Dzanc Books is a culmination of a dream Dan and Steve have had for some time. It is the vision of Dzanc to do all it can to assist writers, journals, and students to continue to experience literature on the highest scale. We are a well-organized, fully-funded and well-oiled machine and we look forward to working with all of you in the future.

For more information:

Dan Wickett – dan@dzancbooks.org Steve Gillis – steve@dzancbooks.org

Monday, September 11, 2006

You Must Check Out

the new online Small Spiral Notebook!!

It's full of great things!

Thursday, September 07, 2006

Half of a Yellow Sun

Thanks to Dan at EWN, I learned Chimamanda has a beautiful new website to promote her latest novel Half of a Yellow Sun.

I'm looking forward to reading this new one--she's an amazing talent!

Wednesday, September 06, 2006

The Sycamore Review

on cover letters.

An excerpt:

"I'll say this right off the bat, though: a weak cover letter (or lack thereof) will not keep a strong submission out of the magazine, and a strong cover letter will not get a weak submission in, no matter how many top-notch publications the author lists or who they name check. So stop freaking out."

Tuesday, September 05, 2006

The Baltimore Interview

has its latest installment with artist Jason Hughes.

A Dog Named Steve

Susan Henderson has a delightful story about her dog named Steve, among other things.

He's a handsome guy, that Steve.

Monday, September 04, 2006

Jim Tomlinson

on MJ Rose's Backstory.

Here's an excerpt:

"...The stories of Things Kept, Things Left Behind are set in and around the fictional town of Spivey, Kentucky. The details of the place – the Appalachian foothills, the coal history of the place, the particulars of attitude, idiom and dialect – may be peculiar to this place. But the stories told are stories of yearning, stories of the human heart, and in this they are universal."

Now this sounds like my kind of book. And I'm looking forward to my copy arriving any day now.

Sunday, September 03, 2006

Per Contra

The Fall 2006 issue is now live.

The Good Works of Ayela Linde by Charlotte Forbes


I've just finished this delightful, lyrical novel. What makes it so special is its structure. It's a wise choice. Forbes allows several characters their chance to tell what they know of the novel's central character, Ayela Linde. It's through this fractured, many angled lens readers can best see the whole picture, can hold the most truthful version of Ayela in their minds. It's a novel driven by character through time, and time through character. A wonderful read.

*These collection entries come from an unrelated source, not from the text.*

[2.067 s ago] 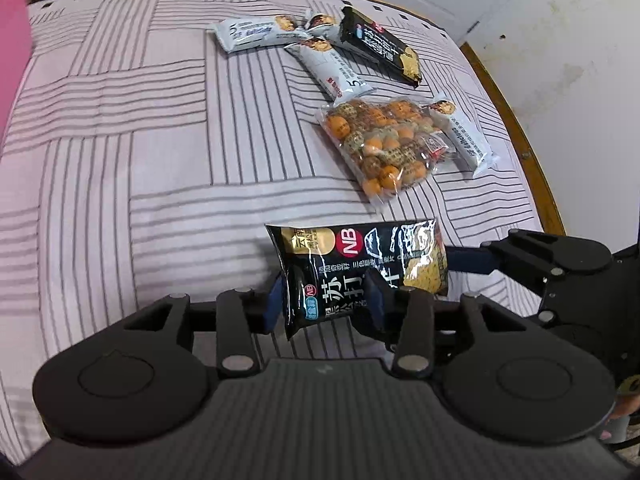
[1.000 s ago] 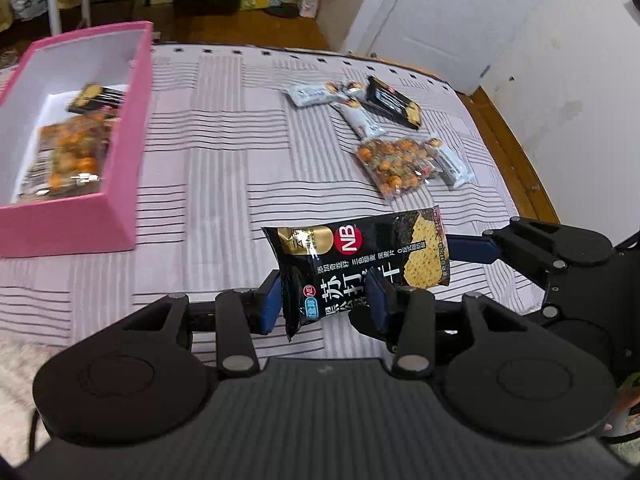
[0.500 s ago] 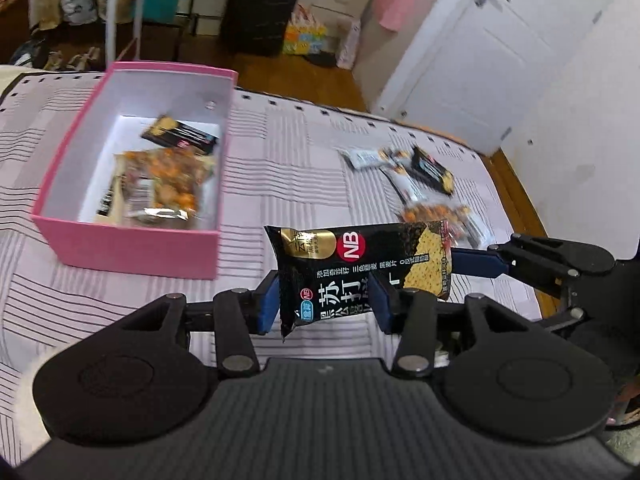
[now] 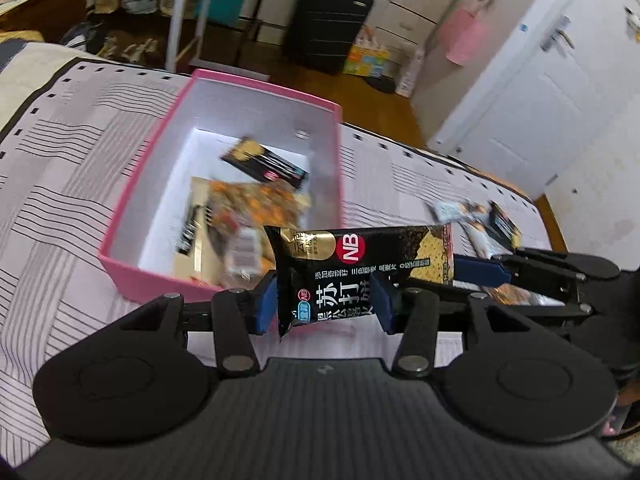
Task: Organize snacks
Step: 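Lower the cracker packet into the pink box and open the left tool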
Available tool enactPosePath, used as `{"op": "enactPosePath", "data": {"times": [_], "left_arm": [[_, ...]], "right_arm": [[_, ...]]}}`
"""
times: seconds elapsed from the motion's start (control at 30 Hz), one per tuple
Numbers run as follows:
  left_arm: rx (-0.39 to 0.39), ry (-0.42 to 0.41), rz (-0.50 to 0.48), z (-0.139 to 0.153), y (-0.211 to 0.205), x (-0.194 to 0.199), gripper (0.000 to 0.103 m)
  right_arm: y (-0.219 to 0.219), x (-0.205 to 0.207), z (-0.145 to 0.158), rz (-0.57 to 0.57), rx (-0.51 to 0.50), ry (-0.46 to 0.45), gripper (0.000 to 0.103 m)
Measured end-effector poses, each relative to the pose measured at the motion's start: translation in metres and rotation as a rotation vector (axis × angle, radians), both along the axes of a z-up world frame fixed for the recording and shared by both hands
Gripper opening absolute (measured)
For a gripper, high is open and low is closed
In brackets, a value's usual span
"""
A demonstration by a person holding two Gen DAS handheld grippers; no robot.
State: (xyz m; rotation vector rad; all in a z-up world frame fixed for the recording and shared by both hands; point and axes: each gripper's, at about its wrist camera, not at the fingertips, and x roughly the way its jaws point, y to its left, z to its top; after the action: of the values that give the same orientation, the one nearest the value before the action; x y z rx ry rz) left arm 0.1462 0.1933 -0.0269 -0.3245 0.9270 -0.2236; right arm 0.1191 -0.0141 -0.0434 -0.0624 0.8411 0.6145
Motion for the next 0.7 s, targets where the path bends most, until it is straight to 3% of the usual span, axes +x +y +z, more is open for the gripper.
{"op": "enactPosePath", "data": {"times": [0.33, 0.53, 0.7], "left_arm": [[0.058, 0.069, 0.089, -0.032, 0.036, 0.057, 0.049], [0.127, 0.092, 0.148, -0.049, 0.042, 0.065, 0.057], [0.161, 0.070, 0.157, -0.048, 0.038, 0.056, 0.059]], "right_arm": [[0.038, 0.061, -0.040, 0.000, 0.059, 0.084, 0.043], [0.050, 0.063, -0.057, 0.014, 0.052, 0.098, 0.045], [0.042, 0.051, -0.049, 0.026, 0.009, 0.064, 0.045]]}}
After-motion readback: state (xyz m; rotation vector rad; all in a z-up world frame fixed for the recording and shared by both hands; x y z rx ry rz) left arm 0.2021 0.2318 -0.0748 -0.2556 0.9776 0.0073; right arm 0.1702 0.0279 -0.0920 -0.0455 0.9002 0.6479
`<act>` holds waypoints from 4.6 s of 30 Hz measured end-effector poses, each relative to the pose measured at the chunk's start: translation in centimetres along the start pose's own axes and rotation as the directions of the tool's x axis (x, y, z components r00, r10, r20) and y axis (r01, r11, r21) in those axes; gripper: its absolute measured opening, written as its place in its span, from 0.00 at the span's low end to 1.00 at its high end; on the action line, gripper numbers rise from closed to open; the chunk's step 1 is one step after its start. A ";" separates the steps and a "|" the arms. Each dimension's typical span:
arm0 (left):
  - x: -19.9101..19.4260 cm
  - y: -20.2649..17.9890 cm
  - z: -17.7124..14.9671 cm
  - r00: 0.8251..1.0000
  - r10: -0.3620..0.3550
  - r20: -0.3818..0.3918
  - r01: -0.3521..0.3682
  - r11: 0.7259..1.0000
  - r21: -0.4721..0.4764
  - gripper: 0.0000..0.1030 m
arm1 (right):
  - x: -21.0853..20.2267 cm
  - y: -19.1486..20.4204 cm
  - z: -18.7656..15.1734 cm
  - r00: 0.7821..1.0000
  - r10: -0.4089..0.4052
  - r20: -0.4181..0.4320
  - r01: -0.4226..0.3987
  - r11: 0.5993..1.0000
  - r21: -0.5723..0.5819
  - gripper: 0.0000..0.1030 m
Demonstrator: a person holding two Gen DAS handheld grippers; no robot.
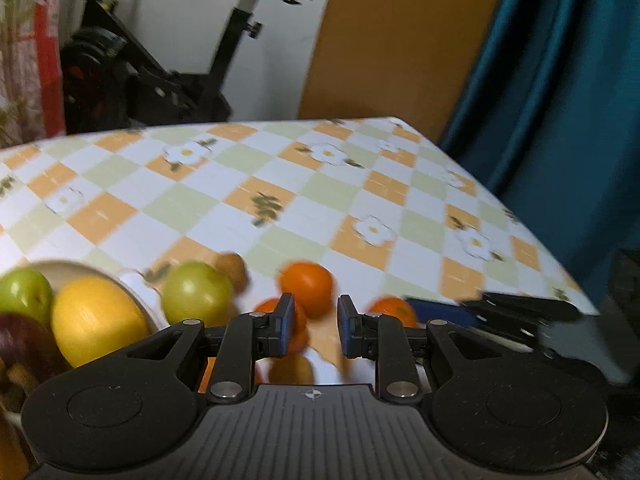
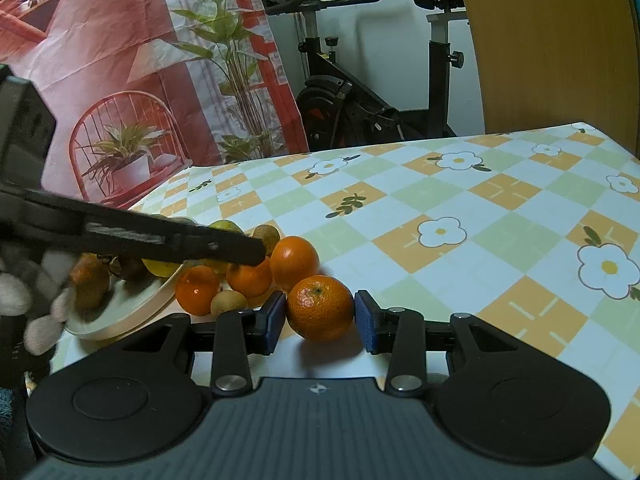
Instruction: Organize fruits
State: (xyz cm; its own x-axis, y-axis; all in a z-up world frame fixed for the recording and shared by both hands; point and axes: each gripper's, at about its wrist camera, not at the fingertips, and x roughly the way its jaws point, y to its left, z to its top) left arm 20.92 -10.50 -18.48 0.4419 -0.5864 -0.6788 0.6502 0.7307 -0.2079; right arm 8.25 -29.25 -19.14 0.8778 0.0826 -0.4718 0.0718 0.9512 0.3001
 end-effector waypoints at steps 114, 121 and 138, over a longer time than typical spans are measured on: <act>-9.3 5.3 -7.8 0.937 0.348 0.027 -0.332 0.912 -0.241 0.40 | 7.3 14.2 1.6 0.976 0.128 -0.177 -0.195 0.877 -0.439 0.40; -10.0 4.0 -7.1 0.926 0.361 0.113 -0.335 0.921 -0.200 0.40 | 4.8 12.3 1.2 0.989 0.097 -0.109 -0.133 0.906 -0.403 0.40; -10.2 3.9 -7.0 0.919 0.353 0.176 -0.310 0.922 -0.231 0.40 | 3.9 6.5 0.8 0.995 -0.001 -0.104 -0.021 0.978 -0.209 0.41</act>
State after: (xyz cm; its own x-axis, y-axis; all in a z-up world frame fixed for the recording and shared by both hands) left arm 14.63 0.82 -17.30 0.7445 -0.3420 -0.5733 0.3193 0.9366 -0.1441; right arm 12.53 -23.02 -18.40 0.8239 0.1119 -0.5556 -0.0468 0.9904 0.1301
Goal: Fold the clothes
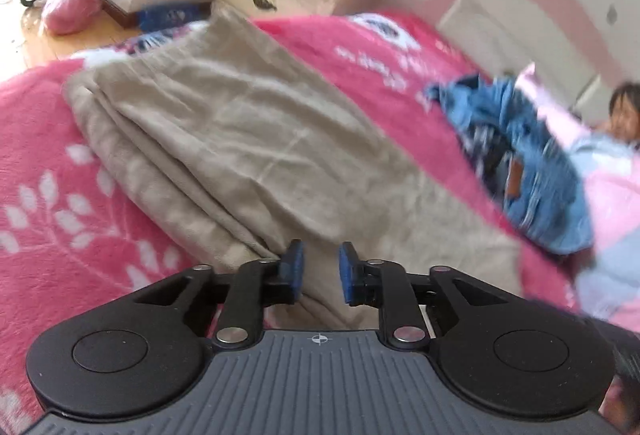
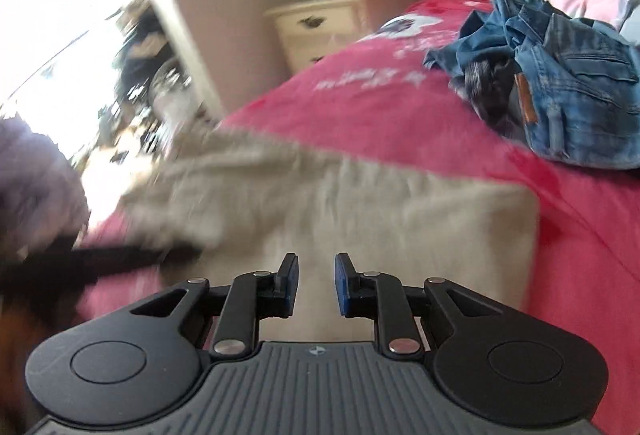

Friday, September 01, 2006

SmokeLong Quarterly

is open for fall submissions.

Spiraling Down

Kyle Minor in his interview with Chad Simpson spoke eloquently of how hard writing honestly and deeply was on him and his family:

"There's something rather selfish about allowing oneself to spiral down into that kind of darkness for the sake of a piece of writing when other people are depending upon you. I know that during the time I was working on "You Shall Go Out with Joy," I was significantly less available to my wife and my son, and not just in terms of time, but also in terms of emotional availability. Somehow, to write as honestly as I wanted to write, I had to become twelve years old again, and strip away perfectly good defense mechanisms so I could revisit pain that I'd buried long ago."

This particular part of the interview spoke to me as I know exactly what he's refering to. There are pieces of my novel that wring me dry everytime I work on them, make me moody and difficult to deal with. Anyone who knows me knows this is out of my character and yet it happens. I wonder how we can go through these periods of spiraling down into truth without alienating those we love or without losing the tether to the ordinary joys we've set in place in our lives.

I find I need some decompression time. Maybe just a few minutes between the time I stop writing and the time I emerge from my office to see my family. Ideally, a walk would be even better, but not always possible. What do you do? How do you as writers dive down and come back up unscathed?